- YOUR TASK
Starting with the line that contains "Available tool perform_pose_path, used" and stopping after the line that contains "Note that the", return each line below exactly as written, with no others.

*** Opening INFORMATION SUPPLIED ***

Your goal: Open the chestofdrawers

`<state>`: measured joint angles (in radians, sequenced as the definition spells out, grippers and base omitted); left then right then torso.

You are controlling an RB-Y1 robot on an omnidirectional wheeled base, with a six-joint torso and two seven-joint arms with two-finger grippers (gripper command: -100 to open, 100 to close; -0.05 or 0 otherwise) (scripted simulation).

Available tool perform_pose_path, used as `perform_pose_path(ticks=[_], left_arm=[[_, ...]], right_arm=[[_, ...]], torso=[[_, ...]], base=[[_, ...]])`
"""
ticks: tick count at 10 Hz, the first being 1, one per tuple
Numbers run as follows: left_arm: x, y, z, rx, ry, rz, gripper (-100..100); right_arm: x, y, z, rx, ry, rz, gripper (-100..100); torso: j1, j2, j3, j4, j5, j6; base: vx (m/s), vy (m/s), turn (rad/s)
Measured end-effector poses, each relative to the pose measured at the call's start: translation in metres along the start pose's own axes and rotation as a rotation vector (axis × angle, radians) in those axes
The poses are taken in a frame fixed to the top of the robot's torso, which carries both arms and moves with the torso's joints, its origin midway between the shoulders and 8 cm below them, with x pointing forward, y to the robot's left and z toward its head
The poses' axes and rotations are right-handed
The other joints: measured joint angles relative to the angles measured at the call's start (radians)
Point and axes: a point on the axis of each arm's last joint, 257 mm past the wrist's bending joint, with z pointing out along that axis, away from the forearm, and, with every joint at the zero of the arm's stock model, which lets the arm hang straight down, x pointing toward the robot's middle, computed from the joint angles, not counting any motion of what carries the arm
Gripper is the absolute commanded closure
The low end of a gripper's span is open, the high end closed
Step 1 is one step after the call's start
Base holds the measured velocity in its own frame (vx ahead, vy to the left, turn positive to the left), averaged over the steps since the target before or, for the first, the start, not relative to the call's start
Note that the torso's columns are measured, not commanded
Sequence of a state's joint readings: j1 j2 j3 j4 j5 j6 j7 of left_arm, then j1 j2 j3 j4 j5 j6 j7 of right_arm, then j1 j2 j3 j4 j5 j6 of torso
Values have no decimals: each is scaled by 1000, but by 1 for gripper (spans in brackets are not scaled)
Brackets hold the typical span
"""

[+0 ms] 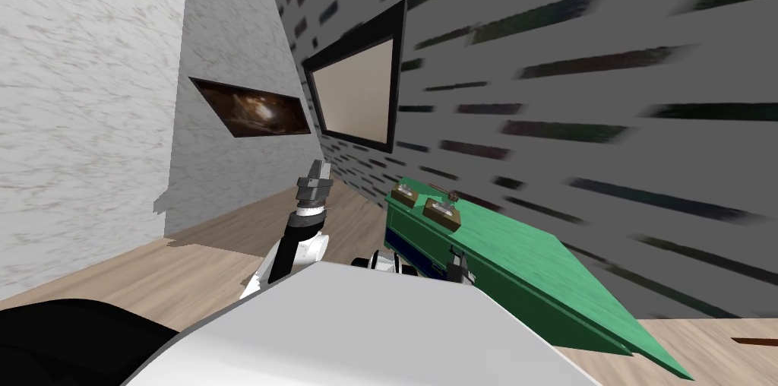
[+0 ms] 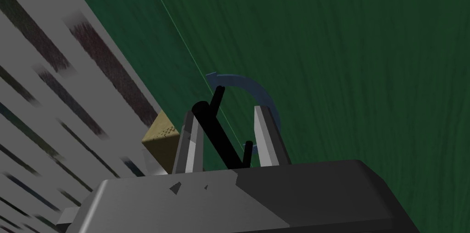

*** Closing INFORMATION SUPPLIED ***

- OUTPUT
Available tool perform_pose_path, used as `perform_pose_path(ticks=[_], left_arm=[[_, ...]], right_arm=[[_, ...]], torso=[[_, ...]], base=[[_, ...]])`
"""
ticks: tick count at 10 Hz, the first being 1, one per tuple
Numbers run as follows: left_arm: x, y, z, rx, ry, rz, gripper (-100..100); right_arm: x, y, z, rx, ry, rz, gripper (-100..100); torso: j1, j2, j3, j4, j5, j6; base: vx (m/s), vy (m/s), turn (rad/s)
Measured end-effector poses, each relative to the pose measured at the call's start: translation in metres along the start pose's own axes and rotation as a rotation vector (axis × angle, radians) in those axes
The poses are taken in a frame fixed to the top of the robot's torso, which carries both arms and moves with the torso's joints, its origin midway between the shoulders and 8 cm below them, with x pointing forward, y to the robot's left and z toward its head
The poses' axes and rotations are right-handed
The other joints: measured joint angles relative to the angles measured at the call's start (radians)
Point and axes: a point on the axis of each arm's last joint, 257 mm past the wrist's bending joint, with z pointing out along that axis, away from the forearm, and, with every joint at the zero of the arm's stock model, which lets the arm hang straight down, x pointing toward the robot's middle, computed from the joint angles, not counting any motion of what carries the arm
Gripper is the absolute commanded closure
The low end of a gripper's span is open, the high end closed
Step 1 is one step after the call's start
Base holds the measured velocity in its own frame (vx ahead, vy to the left, turn positive to the left), averaged over the steps since the target before or, for the first, the start, not relative to the call's start
Note that the torso's columns are measured, not commanded

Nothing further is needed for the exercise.